§ ACTION ITEM: Repeat the whole listing exactly.

§ DATA:
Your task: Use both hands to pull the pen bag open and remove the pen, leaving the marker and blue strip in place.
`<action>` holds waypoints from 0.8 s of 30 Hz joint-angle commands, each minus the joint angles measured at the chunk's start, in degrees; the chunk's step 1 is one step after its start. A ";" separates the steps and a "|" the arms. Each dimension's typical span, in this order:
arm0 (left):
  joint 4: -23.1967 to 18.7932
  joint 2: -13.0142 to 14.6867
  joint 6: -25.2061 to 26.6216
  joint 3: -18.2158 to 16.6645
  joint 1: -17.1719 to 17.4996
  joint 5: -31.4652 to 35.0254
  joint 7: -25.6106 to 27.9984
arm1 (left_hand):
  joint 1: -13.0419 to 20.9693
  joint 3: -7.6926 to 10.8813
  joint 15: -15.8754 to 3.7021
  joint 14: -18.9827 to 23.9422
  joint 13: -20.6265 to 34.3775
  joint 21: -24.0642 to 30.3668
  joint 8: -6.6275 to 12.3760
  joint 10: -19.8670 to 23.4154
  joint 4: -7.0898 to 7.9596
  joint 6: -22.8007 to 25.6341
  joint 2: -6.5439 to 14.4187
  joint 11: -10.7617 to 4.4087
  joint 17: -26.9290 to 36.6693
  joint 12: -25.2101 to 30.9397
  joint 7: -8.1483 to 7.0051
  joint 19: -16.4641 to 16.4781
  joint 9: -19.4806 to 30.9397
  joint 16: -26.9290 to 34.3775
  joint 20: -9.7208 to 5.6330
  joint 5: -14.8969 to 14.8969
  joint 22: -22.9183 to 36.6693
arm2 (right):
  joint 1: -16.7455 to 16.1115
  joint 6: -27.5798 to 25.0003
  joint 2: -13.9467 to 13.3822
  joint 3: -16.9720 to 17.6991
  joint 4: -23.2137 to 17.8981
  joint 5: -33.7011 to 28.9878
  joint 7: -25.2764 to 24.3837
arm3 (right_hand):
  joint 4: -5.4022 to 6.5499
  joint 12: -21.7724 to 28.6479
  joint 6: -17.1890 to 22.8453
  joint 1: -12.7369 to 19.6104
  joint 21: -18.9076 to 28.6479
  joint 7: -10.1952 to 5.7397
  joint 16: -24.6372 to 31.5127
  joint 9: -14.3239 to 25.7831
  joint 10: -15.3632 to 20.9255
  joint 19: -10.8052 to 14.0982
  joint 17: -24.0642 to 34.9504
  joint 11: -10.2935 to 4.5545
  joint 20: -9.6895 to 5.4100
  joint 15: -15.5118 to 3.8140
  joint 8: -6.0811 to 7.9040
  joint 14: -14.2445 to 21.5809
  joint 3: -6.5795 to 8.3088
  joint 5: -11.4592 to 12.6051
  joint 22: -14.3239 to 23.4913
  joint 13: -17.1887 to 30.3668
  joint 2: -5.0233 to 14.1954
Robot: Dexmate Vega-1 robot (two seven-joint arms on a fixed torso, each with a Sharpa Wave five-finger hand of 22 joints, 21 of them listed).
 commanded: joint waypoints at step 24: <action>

§ OUTPUT FOR THIS EXERCISE:
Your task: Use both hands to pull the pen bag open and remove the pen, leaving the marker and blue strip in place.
`<action>` holds waypoints from 0.8 s of 30 Hz joint-angle commands, each minus the joint angles measured at the chunk's start, in degrees; the chunk's step 1 is one step after its start. A ";" separates the steps and a "|" the arms. Each dimension's typical span, in this order:
arm0 (left):
  joint 4: -23.1967 to 18.7932
  joint 2: -13.0142 to 14.6867
  joint 6: -25.2061 to 26.6216
  joint 3: -18.2158 to 16.6645
  joint 1: -17.1719 to 17.4996
  joint 5: -31.4652 to 35.0254
  joint 7: -25.6106 to 27.9984
arm1 (left_hand):
  joint 1: -13.0419 to 20.9693
  joint 3: -7.6926 to 10.8813
  joint 15: -15.8754 to 3.7021
  joint 14: -18.9827 to 23.9422
  joint 13: -20.6265 to 34.3775
  joint 21: -24.0642 to 30.3668
  joint 8: -6.6275 to 12.3760
  joint 10: -19.8670 to 23.4154
  joint 4: -7.0898 to 7.9596
  joint 6: -22.8007 to 25.6341
  joint 2: -6.5439 to 14.4187
  joint 11: -10.7617 to 4.4087
  joint 17: -26.9290 to 36.6693
  joint 12: -25.2101 to 30.9397
  joint 7: -8.1483 to 7.0051
  joint 19: -16.4641 to 16.4781
  joint 9: -19.4806 to 30.9397
  joint 16: -26.9290 to 34.3775
  joint 20: -9.7208 to 5.6330
  joint 5: -14.8969 to 14.8969
  joint 22: -22.9183 to 36.6693
arm2 (right):
  joint 1: -16.7455 to 16.1115
  joint 6: -27.5798 to 25.0003
  joint 2: -13.9467 to 13.3822
  joint 3: -16.9720 to 17.6991
  joint 4: -23.2137 to 17.8981
  joint 5: -33.7011 to 28.9878
  joint 7: -25.2764 to 24.3837
arm3 (right_hand):
  joint 4: -5.4022 to 6.5499
  joint 12: -21.7724 to 28.6479
  joint 6: -17.1890 to 22.8453
  joint 1: -12.7369 to 19.6104
  joint 21: -18.9076 to 28.6479
  joint 7: -10.1952 to 5.7397
  joint 16: -24.6372 to 31.5127
  joint 9: -14.3239 to 25.7831
  joint 10: -15.3632 to 20.9255
  joint 19: -10.8052 to 14.0982
  joint 17: -24.0642 to 34.9504
  joint 11: -10.2935 to 4.5545
  joint 20: -9.6895 to 5.4100
  joint 15: -15.5118 to 3.8140
  joint 8: -6.0811 to 7.9040
  joint 14: -14.2445 to 21.5809
  joint 3: -6.5795 to 8.3088
  joint 5: -11.4592 to 12.6051
  joint 22: -14.3239 to 23.4913
  joint 13: -17.1887 to 30.3668
  joint 2: -5.0233 to 14.1954
Robot: Dexmate Vega-1 robot (two seven-joint arms on a fixed torso, each with a Sharpa Wave five-finger hand of 22 joints, 21 of them listed).
 commanded: joint waypoints at step 24: <action>

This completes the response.